> WORK ITEM
Omit the pictures and extract only the lines from the line containing "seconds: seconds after" to the end of the material, each exactly as written.

> SUPPLIED INFORMATION
[Start of Attachment]

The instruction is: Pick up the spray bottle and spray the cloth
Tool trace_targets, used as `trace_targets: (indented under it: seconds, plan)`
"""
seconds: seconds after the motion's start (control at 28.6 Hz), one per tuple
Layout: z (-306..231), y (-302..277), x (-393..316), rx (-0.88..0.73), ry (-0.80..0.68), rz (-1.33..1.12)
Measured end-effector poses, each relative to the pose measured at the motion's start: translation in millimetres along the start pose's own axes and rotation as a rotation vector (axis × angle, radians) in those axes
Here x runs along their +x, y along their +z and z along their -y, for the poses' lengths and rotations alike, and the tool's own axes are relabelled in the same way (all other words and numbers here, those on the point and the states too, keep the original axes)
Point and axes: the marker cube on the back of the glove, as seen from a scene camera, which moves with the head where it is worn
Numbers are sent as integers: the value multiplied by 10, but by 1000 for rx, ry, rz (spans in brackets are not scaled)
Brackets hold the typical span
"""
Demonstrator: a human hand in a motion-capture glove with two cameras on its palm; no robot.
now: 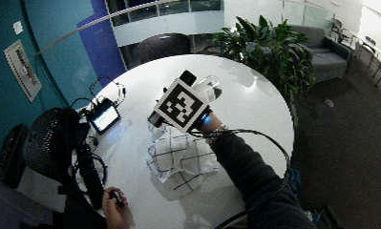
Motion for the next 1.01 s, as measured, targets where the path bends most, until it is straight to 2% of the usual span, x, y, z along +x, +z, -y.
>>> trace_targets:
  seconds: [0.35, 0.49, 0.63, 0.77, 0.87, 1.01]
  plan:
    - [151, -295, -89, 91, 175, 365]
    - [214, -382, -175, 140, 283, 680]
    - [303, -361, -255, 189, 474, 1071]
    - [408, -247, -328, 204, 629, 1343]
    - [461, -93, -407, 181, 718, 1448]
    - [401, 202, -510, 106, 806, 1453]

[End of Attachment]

> YOUR SOLUTION
seconds: seconds after the motion's start (control at 28.6 Hz), one per tuple
Layout: z (-306..231), y (-302..277), x (-393..316), rx (-0.88..0.73), ry (-0.80..0.68), rz (-1.33..1.12)
Measured end-effector poses, each relative to the pose measured at the motion's start: translation in millimetres along the start pose's own axes and rotation as a rotation vector (axis × angle, radians) in those axes
Here x runs along their +x, y along their +z and z along their -y, for the poses' lengths and rotations alike, and the tool's own axes are relabelled in the same way (all other words and numbers here, those on the point and the states too, keep the original axes)
Point and axes: the marker cube on the back of the glove, as seen from a scene camera, which moves with the head where it is worn
Numbers are sent as integers: the value multiplied by 10, but by 1000 for rx, ry, rz (spans in brackets are not scaled)
Brackets hold the typical span
"""
Demonstrator: a human hand in a motion-capture glove with two cameras on its palm; no robot.
now: 
Motion for the next 1.01 s, as measured, targets where the path bends most, until it is straight to 2% of the usual span, x, y, z along +x, +z, -y.
>>> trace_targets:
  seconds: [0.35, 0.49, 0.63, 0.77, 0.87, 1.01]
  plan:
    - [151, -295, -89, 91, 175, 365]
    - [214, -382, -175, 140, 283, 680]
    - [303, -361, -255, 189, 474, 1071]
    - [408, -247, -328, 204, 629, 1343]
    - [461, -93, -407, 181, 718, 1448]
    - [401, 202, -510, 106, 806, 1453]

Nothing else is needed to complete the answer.